We’re looking for an Ivy League graduate who can help our family complete a variety of tasks. We are seeking someone who can assist with household chores, including child care, dog-walking, and fertility enhancements. We’re trying to foster a sense of warmth and elitism in our home, and we’d like a multi-purpose Ivy League graduate to join us. If you attended a college with an acceptance rate greater than 7%, stop reading this ad now.
We have two kids, Madison and Chester. They are 6 and 8, and they need a live-in SAT tutor. We’re interested in having an Ivy League graduate tutor them for the SAT because we want to ensure that they too can attend an Ivy League college. Of course, we don’t need to see your SAT score, so if you are a legacy admissions candidate whose parents bought your way into college, that’s fine too. Just teach that kind of moxie to our children. It’s also important that you tell them how wonderful the Ivy League is but do not show them any specific details of your life that led you to end up responding to this job ad.
We also need this multi-purpose Ivy League graduate to walk and care for our dog, AnneMarigold. AnneMarigold is a labrador poodle, and it’s important to us that she be well-read. We’d like an Ivy League graduate to read her Proust every day before she goes to sleep. Unfortunately for you, she sleeps all the time, so I hope you like Proust. Please note that even if you are barely literate and/or haven’t read a book in seven years, we are still interested in your application, as long as you attended an Ivy League School. Anne Marigold can sniff out an elite degree like you wouldn’t believe.
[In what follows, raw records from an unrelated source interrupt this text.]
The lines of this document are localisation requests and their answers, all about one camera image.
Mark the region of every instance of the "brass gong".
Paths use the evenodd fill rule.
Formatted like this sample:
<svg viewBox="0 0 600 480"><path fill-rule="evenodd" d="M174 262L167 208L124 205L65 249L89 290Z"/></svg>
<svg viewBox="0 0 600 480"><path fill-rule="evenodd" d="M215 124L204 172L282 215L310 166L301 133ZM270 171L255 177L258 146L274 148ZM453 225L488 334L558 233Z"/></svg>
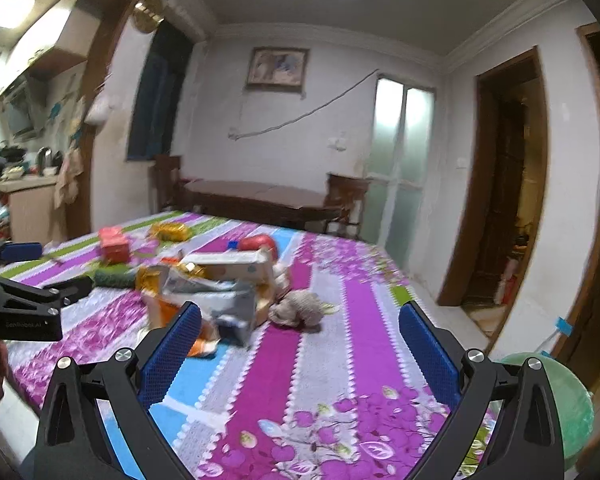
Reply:
<svg viewBox="0 0 600 480"><path fill-rule="evenodd" d="M162 0L138 0L134 6L134 25L140 32L154 32L164 19Z"/></svg>

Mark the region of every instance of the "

We also need an Ivy League graduate to help us with the housework. We believe that people from the Ivy League do things better. You’ll have to keep the kitchen clean, do laundry, and tidy up. If you went to Princeton and want to outsource the laundry to a Cornell graduate, that’s fine with us, just please keep that person away from our children. We will need you to cook dinner for our kids as well. We want someone to put chicken fingers in the microwave in a way that says, “Supreme Court Justices graduated from my university,” or “my administration is involved in a high-profile sexual assault case.” If you fit that bill, we’d love to hear from you!
The next job requirement is that you give us your eggs/sperm. We have two children already, but we believe we can do better with the third. Chester didn’t learn to read until she was 4.7 years old, and Madison still can’t speak Mandarin. We believe that if our next child had some Ivy League DNA, he or she (but we’ve decided on he) could overcome these deficiencies. We also need you to go out and find another Ivy League graduate to procreate with. And then would you mind also carrying the baby to term?
Finally, we’re going to need you to legally adopt our children so that they get a legacy admissions advantage at an Ivy League school. This should be fairly straightforward; we have all the paperwork ready. After you legally adopt them, they are, of course, yours. You’ll be responsible for their well-being and health for the rest of their lives. If they’re emotionally damaged, it’s your fault. We hope and expect that as a graduate of the prestigious Ivy League, you’re up for the challenge.
Thank you, Ivy League graduate, for considering working with us. We hope you respond to this ad. This position pays $16/hour. We are only interested in candidates who went to Harvard.